**YOUR OBJECTIVE:**
What is needed is an exact copy of the line where "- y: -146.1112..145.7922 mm" appears plus every later line in the material.
======== GIVEN DATA
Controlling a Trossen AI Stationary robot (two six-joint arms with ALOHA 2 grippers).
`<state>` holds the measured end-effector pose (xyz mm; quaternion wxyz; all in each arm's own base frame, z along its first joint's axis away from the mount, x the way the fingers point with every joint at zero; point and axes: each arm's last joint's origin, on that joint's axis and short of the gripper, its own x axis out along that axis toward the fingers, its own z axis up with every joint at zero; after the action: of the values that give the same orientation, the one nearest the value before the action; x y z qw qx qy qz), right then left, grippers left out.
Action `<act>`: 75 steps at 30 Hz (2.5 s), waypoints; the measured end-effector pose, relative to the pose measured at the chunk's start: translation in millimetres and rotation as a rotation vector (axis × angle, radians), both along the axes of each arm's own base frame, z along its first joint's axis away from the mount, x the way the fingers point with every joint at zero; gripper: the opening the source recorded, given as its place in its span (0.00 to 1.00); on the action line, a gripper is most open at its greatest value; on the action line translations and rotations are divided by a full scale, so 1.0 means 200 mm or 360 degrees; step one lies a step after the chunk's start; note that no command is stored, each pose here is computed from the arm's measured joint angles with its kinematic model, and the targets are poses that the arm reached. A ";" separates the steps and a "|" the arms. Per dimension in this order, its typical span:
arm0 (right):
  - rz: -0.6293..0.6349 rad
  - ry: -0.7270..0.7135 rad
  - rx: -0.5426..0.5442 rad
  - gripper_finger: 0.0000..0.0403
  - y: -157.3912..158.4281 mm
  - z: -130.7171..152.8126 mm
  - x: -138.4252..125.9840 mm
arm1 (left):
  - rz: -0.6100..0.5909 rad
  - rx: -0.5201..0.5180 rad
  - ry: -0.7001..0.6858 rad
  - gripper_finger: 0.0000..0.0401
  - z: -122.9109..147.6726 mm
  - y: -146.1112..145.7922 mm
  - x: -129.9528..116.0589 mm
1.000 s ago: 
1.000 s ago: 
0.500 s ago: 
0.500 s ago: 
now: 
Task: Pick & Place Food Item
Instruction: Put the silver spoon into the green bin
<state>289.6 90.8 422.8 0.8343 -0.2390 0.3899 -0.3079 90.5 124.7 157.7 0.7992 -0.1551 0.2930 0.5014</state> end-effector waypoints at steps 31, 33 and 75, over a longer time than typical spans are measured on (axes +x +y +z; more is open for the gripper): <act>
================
**EXPECTED ANSWER:**
  - y: -146.1112..145.7922 mm
  - x: -129.9528..116.0589 mm
1.000 s ago: 
1.000 s ago: 
0.500 s ago: 
0.500 s ago: 
now: 
Task: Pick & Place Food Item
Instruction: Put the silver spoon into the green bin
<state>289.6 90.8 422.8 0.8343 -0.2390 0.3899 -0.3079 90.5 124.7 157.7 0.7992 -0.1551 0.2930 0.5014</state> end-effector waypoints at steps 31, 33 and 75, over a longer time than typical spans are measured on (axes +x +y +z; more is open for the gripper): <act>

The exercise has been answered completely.